**What needs to be done:** Search the entries for the word "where" and pull out each line that has it.

**Material provided:**
● ● ●

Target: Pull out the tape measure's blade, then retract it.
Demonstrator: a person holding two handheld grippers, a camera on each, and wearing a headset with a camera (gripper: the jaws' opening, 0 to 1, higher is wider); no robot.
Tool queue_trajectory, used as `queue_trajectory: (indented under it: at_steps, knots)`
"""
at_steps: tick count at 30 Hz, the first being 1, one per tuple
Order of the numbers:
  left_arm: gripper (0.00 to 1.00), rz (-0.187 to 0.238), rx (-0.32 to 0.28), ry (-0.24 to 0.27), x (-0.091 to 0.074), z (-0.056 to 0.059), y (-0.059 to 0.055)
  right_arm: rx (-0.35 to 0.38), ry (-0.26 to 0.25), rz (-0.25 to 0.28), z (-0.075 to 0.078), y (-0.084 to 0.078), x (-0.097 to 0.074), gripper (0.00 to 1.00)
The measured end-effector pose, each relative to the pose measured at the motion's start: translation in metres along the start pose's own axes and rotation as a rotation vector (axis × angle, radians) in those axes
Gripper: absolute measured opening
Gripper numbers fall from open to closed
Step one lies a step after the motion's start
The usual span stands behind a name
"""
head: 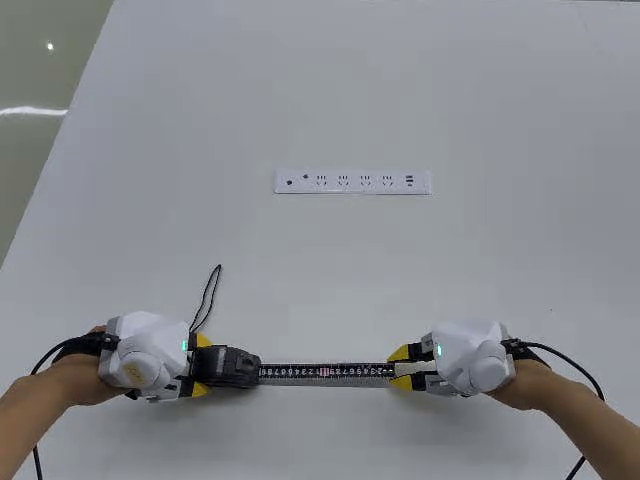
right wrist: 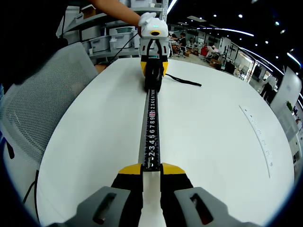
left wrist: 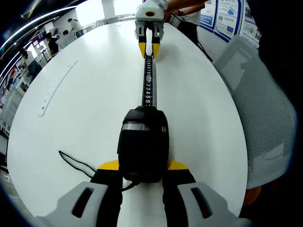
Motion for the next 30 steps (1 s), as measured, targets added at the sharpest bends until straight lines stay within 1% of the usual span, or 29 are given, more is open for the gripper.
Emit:
queue_trajectory:
  at_steps: [6,20,30]
  knots:
    - [0.28,-0.003,0.002,0.001,0.000,-0.001,-0.001,0.001,-0.003,-0.001,0.000,-0.002,-0.002,0.11]
    - [0.28,-0.006,0.006,0.002,0.000,0.001,0.001,0.006,-0.006,-0.003,-0.002,-0.009,-0.007,0.11]
    - [0.28,-0.007,0.005,0.003,0.001,0.000,0.002,0.011,-0.007,-0.007,-0.002,-0.013,-0.010,0.11]
Point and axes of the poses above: the centre of the closed fingertips' face, and the gripper's own axes: x roughly forward along the fingers, z roughly to its right, y roughly out of its top, the point moved 1 cm from there along -x, roughly backward along the fingers, and after that the axes turned 8 degrees about -z, right-handed, at the moved point
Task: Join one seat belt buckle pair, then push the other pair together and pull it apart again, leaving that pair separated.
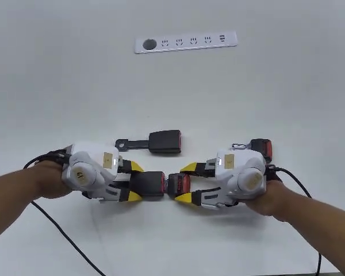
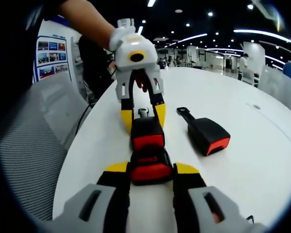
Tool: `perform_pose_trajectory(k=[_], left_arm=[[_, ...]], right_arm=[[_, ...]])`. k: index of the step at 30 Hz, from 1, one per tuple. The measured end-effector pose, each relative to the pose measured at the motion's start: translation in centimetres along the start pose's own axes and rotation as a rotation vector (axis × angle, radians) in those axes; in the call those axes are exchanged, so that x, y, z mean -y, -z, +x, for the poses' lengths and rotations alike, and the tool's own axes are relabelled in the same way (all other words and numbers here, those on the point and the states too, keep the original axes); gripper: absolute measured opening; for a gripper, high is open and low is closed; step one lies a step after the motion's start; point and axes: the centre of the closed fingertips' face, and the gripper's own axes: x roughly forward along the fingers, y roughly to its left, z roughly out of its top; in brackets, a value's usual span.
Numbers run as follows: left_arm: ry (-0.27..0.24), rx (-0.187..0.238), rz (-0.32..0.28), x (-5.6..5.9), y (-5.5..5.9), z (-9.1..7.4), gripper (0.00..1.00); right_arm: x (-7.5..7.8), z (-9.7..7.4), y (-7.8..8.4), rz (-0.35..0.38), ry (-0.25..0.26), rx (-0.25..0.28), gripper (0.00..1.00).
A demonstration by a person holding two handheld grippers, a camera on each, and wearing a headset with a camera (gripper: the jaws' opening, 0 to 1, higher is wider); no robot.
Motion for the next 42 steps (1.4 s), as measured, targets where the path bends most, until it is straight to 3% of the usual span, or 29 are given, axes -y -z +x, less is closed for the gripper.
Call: perform_pose_trajectory(k=[30,34,36,39,42], left_arm=[[0.021,0.007,-0.002,-0.01,-0.07,0.06,0.32],[0.024,-0.007,-0.027,-0.05,-0.03,0.07,0.33],[0.029,-0.048,0.015,0.01,0.01,0.10,0.33],[0.038,-0.065,0.023,0.03,-0.15,0.29,0.34],[0.023,-0.081,-0.048,-0.01,-0.33,0.29,0.34]], right_arm=[[0.01,-0.12,0.06,0.010,-0.005,0.007,0.34],[0.01,-0.06,0.07,0.016,-0.006,0.004,0.35],[0.04,-0.03,0.06,0.034,-0.011,0.000,0.35],[-0.14,0.00,0.04,0.020,-0.013,-0.021,0.36],[0.17,-0.31,0.07,-0.050,0.009,-0.063,0.37]])
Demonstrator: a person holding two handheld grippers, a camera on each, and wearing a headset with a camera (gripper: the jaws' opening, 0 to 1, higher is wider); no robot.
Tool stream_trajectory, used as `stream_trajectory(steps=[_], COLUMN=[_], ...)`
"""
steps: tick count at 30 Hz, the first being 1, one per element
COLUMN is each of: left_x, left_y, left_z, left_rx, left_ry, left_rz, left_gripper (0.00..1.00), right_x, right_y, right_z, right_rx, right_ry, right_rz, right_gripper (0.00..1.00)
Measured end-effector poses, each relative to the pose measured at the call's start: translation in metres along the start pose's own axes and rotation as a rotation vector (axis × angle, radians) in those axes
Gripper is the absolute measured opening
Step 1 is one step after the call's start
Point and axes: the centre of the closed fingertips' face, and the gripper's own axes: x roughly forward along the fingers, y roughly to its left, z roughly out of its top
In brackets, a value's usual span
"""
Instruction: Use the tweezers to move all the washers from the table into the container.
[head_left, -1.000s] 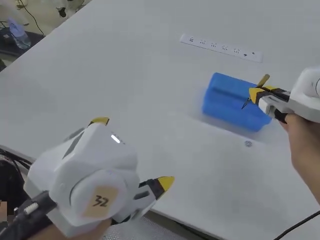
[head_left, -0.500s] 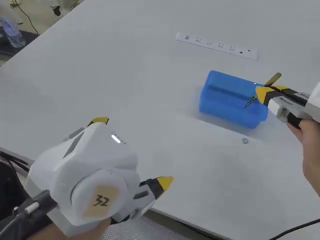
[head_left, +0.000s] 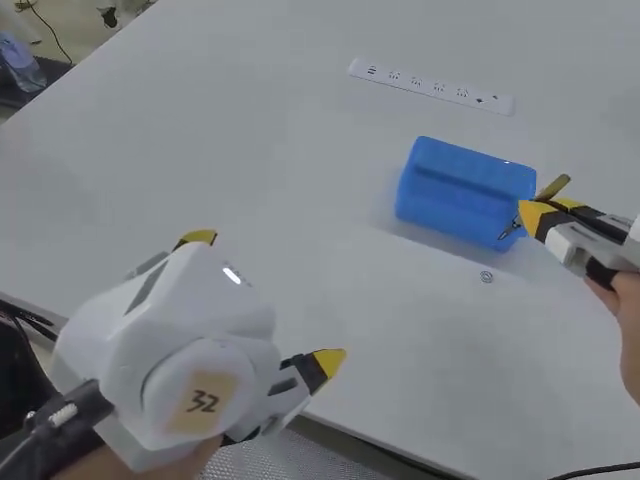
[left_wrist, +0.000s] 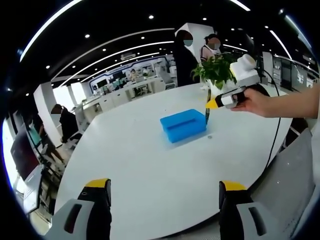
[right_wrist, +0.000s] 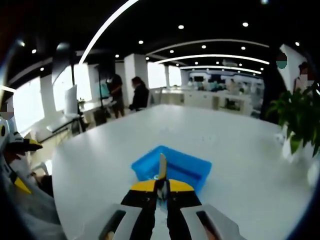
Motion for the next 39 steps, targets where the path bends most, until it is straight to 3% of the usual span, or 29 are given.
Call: stream_trajectory(steps=[10,25,32,39], left_x=[-0.001,0.001,0.002,0.002], left_y=[0.001,0.002,0.000,-0.001], left_z=[-0.002,-0.005,-0.003,-0.001], left_rx=[0.002,0.011,0.017,0.029], left_ry=[0.005,0.017,0.014,0.010], left_rz=[0.004,0.001,-0.001,-0.004], left_gripper=[0.91,0.91,0.91,0.91], right_x=[0.008,0.022,0.021,0.020], right_y=[-0.009,-0.011,-0.013,-0.014], right_z=[-0.032,-0.050,-0.050,-0.049], right_rx=[0.013,-0.008,-0.014,-0.012], right_ry=[0.066,0.112,0.087,0.111], right_rz=[-0.028,-0.034,-0.046,-0.043], right_gripper=[0.04,0.04,0.03,0.03])
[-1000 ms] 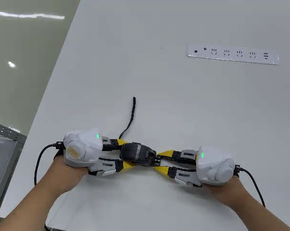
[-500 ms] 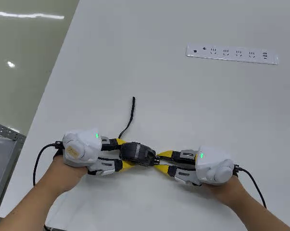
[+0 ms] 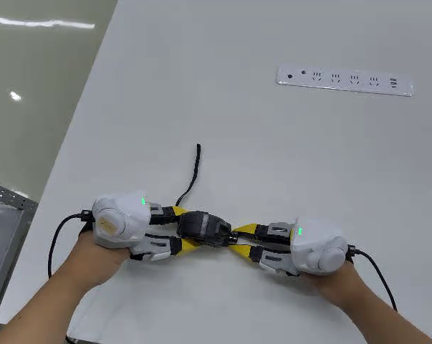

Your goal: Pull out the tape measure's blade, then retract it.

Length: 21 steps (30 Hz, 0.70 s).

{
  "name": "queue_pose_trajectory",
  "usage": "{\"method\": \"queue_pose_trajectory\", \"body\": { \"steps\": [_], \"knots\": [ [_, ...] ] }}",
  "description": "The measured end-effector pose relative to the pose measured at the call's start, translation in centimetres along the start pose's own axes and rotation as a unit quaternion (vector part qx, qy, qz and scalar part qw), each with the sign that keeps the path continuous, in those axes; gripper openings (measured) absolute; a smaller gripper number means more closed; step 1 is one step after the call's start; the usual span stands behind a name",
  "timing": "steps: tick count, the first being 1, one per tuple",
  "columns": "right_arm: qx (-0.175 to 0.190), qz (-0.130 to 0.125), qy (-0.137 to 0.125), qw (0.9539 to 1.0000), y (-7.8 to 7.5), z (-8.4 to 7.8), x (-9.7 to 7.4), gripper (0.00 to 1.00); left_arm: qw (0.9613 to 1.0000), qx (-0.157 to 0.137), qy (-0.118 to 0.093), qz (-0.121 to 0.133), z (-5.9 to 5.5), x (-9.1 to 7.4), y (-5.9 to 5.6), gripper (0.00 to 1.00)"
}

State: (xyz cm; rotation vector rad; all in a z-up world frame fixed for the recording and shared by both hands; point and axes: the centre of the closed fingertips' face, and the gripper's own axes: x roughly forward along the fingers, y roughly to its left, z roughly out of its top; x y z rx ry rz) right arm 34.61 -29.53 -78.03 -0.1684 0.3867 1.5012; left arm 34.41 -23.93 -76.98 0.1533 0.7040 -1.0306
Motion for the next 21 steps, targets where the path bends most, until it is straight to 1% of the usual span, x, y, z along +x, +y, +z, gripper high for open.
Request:
{"method": "queue_pose_trajectory", "body": {
  "steps": [8,21],
  "knots": [
    [-0.001,-0.002,0.0,1.0,0.03,-0.06,0.02,0.11,1.0,0.002,0.003,0.001,-0.11,0.04,-0.02,0.29],
    [0.008,-0.003,0.0,1.0,0.02,-0.09,-0.23,0.11,1.0,0.001,0.003,0.0,-0.15,0.17,0.05,0.28]
  ]
}}
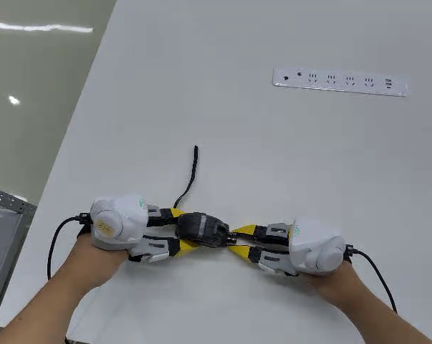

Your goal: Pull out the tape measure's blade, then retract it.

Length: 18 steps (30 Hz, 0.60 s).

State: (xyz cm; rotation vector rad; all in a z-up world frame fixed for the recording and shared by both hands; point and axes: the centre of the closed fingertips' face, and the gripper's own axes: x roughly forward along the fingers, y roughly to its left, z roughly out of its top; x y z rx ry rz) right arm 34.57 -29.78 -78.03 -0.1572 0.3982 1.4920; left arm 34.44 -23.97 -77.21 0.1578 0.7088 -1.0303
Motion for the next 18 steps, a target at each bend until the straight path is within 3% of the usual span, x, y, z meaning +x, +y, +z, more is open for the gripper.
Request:
{"method": "queue_pose_trajectory", "body": {
  "steps": [3,4,5,7,18],
  "knots": [
    [-0.002,-0.001,0.001,1.0,0.0,0.0,-0.1,0.11,1.0,0.003,0.003,0.001,0.0,0.0,0.0,0.27],
    [0.0,-0.002,0.0,1.0,-0.1,0.0,-0.2,0.11,0.9999,0.004,0.001,-0.016,-0.2,0.1,-0.5,0.26],
    [0.001,-0.002,0.001,1.0,-0.1,-0.1,-0.3,0.11,1.0,0.005,0.006,-0.005,-0.6,0.0,0.3,0.26],
    [0.003,-0.003,0.0,1.0,-0.1,-0.1,-0.4,0.11,0.9999,0.004,0.009,-0.006,-0.7,-0.1,0.7,0.26],
    [0.001,-0.004,0.001,1.0,-0.1,-0.2,-0.6,0.11,1.0,0.006,0.006,-0.005,-0.4,-0.1,0.8,0.26]
  ]
}}
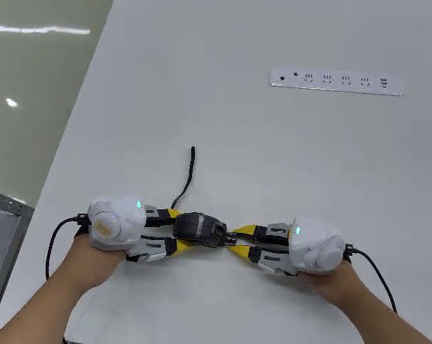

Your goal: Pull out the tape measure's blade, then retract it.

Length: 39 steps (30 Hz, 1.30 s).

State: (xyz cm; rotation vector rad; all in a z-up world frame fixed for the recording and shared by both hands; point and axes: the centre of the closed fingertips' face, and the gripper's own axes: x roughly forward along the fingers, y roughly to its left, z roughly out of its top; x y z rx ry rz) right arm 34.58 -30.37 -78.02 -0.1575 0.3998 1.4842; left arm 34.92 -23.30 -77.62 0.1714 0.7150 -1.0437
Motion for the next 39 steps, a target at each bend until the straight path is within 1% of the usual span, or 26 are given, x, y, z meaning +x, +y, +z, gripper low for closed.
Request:
{"method": "queue_pose_trajectory", "body": {
  "steps": [3,6,7,8,9,10,19,22,27,34,39],
  "knots": [
    [0.001,-0.001,0.0,1.0,-0.1,-0.1,-0.3,0.11,1.0,-0.003,-0.001,0.001,0.0,0.0,0.2,0.26],
    [0.004,-0.004,0.0,1.0,-0.2,-0.3,-0.7,0.11,1.0,-0.001,0.0,0.002,0.2,0.0,0.0,0.26],
    [0.003,-0.005,0.0,1.0,-0.2,-0.3,-0.8,0.11,1.0,0.0,-0.001,0.002,0.1,0.0,0.2,0.26],
    [0.004,-0.007,-0.001,1.0,-0.2,-0.4,-1.0,0.11,1.0,0.0,0.0,0.003,0.2,0.1,0.0,0.26],
    [0.005,-0.007,-0.001,1.0,-0.2,-0.4,-1.1,0.11,1.0,0.0,0.0,0.003,0.2,0.0,0.2,0.26],
    [0.005,-0.007,-0.001,1.0,-0.1,-0.4,-1.2,0.11,1.0,0.001,0.0,0.004,0.3,0.1,0.0,0.26],
    [0.005,-0.017,0.0,0.9998,-0.2,-0.6,-1.8,0.11,1.0,0.003,0.001,0.005,0.4,0.1,0.1,0.26],
    [0.006,-0.019,0.0,0.9998,-0.3,-0.7,-2.1,0.11,1.0,0.006,0.005,0.006,0.4,0.1,-0.2,0.26],
    [0.008,-0.019,0.0,0.9998,-0.4,-0.9,-2.5,0.1,1.0,0.003,0.004,0.006,0.4,0.1,-0.2,0.26],
    [0.013,-0.023,-0.001,0.9997,-0.5,-1.3,-3.6,0.1,1.0,0.001,0.001,0.006,0.4,0.3,-0.4,0.25],
    [0.016,-0.025,-0.001,0.9996,-0.6,-1.5,-4.4,0.1,1.0,0.002,0.002,0.007,0.4,0.2,-0.4,0.26]
  ]
}}
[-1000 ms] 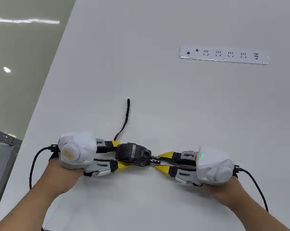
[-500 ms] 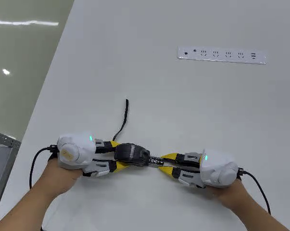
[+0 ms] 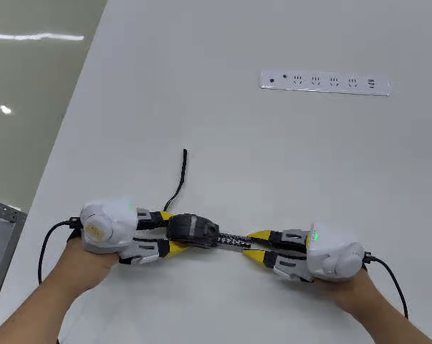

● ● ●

**Result for this exercise:**
Motion for the next 42 steps (1.4 s), as measured, targets where the path bends most, until it is straight to 3% of the usual span, or 29 are given, axes -y -z +x, less is closed for the gripper.
Motion for the next 39 steps, targets where the path bends most, until it is straight to 3% of the usual span, or 29 are given.
Motion for the next 21 steps, targets where the path bends most, until it is straight to 1% of the usual span, x, y, z along +x, +y, +z, gripper high for open.

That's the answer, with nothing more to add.